Go through the lines below. Copy those with "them".

• Material provided:
++++++++++++++++++++
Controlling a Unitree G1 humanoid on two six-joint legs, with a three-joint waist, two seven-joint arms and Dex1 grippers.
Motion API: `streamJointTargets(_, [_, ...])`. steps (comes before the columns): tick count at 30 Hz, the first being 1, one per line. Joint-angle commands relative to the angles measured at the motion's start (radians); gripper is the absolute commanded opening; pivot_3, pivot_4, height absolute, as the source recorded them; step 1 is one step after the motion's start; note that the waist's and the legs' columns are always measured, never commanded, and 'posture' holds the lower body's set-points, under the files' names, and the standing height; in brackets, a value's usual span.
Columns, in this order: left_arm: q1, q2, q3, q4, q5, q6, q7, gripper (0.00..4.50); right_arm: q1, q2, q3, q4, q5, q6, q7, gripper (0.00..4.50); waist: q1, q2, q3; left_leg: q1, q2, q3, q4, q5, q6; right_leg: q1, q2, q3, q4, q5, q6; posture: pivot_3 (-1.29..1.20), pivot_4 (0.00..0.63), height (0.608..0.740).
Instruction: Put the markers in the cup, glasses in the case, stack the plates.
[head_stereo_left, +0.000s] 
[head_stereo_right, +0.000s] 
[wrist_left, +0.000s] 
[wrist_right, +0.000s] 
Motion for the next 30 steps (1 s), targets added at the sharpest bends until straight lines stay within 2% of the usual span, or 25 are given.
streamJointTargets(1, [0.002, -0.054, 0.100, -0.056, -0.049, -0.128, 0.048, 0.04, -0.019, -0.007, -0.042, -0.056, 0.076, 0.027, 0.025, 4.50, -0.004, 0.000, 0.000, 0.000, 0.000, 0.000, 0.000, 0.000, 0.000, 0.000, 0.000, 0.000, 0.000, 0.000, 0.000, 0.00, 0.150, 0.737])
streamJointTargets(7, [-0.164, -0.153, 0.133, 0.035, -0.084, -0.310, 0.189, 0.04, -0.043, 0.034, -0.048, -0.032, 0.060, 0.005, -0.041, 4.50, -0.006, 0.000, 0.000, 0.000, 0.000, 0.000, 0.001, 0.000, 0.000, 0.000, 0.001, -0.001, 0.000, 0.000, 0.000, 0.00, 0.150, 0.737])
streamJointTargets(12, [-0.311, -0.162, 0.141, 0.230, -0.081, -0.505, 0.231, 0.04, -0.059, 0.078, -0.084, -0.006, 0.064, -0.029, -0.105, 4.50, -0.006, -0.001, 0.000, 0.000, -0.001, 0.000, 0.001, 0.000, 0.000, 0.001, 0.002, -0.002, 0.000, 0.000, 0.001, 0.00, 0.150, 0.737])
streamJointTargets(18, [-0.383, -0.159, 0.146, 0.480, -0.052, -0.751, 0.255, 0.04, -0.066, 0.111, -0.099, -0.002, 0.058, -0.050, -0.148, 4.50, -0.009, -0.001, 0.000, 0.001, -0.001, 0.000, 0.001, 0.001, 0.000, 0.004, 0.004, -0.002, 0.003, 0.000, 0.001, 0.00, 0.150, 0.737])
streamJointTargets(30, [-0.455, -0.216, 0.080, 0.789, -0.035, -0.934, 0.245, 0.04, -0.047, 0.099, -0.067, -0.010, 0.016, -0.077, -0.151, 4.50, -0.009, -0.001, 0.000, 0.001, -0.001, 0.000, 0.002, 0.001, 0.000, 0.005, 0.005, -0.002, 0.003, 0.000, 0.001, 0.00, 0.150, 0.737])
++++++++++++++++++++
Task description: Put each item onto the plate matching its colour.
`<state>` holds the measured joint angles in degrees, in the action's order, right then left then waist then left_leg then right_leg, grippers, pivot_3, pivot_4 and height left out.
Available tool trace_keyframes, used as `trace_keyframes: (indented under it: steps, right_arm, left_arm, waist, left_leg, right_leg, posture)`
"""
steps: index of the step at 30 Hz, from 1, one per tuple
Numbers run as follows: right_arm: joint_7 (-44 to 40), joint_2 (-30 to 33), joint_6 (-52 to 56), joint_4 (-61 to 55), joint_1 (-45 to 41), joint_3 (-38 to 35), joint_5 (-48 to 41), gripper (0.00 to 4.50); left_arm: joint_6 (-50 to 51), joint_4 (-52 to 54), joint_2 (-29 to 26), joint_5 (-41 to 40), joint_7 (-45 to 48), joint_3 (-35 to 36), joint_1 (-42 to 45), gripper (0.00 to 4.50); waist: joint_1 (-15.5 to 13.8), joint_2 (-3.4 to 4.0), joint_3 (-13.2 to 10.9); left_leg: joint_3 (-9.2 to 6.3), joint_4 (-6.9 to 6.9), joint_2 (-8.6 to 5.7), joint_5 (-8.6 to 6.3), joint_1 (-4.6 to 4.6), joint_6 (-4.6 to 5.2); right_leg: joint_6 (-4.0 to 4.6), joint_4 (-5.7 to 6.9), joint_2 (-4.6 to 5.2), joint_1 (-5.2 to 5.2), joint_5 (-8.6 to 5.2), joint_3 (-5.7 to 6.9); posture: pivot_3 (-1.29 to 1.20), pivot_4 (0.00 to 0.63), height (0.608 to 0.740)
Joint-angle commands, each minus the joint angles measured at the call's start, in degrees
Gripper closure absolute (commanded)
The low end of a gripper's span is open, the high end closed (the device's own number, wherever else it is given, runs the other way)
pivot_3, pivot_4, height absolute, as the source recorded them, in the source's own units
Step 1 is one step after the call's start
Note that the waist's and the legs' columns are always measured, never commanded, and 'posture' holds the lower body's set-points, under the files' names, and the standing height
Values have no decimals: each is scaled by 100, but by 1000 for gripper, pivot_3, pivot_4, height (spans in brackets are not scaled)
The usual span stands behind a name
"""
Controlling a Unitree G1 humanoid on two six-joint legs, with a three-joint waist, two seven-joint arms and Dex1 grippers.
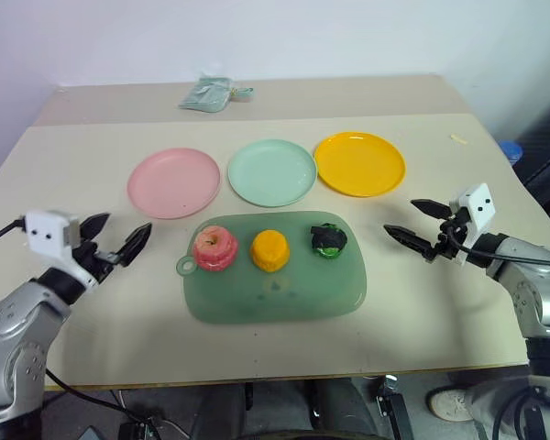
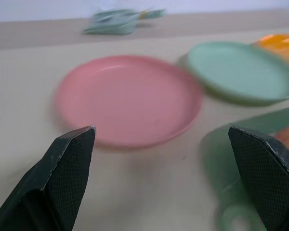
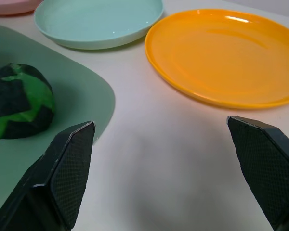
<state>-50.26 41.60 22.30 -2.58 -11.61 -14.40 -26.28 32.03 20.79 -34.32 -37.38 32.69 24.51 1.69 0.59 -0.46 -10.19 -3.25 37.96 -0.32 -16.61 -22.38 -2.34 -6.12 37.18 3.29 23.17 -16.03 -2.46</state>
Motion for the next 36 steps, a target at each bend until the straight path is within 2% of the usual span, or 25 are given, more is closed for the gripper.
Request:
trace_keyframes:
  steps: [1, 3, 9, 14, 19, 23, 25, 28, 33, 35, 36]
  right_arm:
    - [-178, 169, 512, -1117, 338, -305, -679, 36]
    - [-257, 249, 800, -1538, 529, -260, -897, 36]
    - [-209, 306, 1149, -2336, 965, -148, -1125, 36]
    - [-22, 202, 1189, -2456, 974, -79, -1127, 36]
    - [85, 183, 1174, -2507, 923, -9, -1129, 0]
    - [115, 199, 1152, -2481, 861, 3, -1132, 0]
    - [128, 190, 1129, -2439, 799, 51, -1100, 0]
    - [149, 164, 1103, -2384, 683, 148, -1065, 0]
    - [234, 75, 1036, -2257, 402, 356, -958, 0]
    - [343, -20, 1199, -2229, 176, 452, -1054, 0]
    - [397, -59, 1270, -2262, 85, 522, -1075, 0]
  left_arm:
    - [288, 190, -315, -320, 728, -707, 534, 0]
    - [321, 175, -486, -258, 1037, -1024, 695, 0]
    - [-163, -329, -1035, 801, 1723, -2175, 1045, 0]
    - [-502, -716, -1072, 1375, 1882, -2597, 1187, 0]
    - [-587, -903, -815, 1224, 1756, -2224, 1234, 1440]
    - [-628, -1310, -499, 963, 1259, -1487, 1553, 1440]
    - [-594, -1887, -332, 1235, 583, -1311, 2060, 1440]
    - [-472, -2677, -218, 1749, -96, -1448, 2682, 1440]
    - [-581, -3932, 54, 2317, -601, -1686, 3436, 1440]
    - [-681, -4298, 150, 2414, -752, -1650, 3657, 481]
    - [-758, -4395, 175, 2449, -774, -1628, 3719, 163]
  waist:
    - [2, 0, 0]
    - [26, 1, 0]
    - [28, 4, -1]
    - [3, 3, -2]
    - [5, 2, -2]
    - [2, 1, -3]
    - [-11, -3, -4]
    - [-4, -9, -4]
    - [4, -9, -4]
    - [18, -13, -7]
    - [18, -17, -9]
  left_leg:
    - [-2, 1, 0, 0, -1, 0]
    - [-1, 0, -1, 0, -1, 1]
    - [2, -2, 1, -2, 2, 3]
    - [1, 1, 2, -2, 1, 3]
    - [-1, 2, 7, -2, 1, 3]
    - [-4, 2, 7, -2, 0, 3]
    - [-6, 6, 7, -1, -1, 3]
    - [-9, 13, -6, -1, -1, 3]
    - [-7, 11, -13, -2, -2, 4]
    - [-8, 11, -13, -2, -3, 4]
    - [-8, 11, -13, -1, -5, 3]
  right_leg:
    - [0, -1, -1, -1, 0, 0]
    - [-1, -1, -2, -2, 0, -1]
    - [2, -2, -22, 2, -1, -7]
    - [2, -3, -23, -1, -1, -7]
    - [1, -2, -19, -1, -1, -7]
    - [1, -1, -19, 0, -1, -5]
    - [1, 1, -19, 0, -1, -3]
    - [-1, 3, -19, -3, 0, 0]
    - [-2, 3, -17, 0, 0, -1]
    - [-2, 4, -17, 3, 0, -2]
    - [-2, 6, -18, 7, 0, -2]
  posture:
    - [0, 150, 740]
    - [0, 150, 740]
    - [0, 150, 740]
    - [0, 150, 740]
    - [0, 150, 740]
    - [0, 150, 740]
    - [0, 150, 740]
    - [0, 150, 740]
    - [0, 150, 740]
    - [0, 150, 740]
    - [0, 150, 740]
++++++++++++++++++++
• Solution to the exercise:
Motion API: `streamJointTargets(_, [_, ...])`. steps (comes before the columns): tick count at 30 Hz, the first being 1, one per line. Joint-angle commands relative to the angles measured at the motion's start (radians); gripper is the absolute commanded opening; pivot_3, pivot_4, height absolute, as the source recorded them; step 1 is one step after the motion's start; note that the waist's and the legs' columns are always measured, never commanded, and 'posture' holds the lower body's set-points, under the files' names, and the standing height; in brackets, a value's usual span.
pivot_3, pivot_4, height absolute, as the source recorded them, in the source's own units

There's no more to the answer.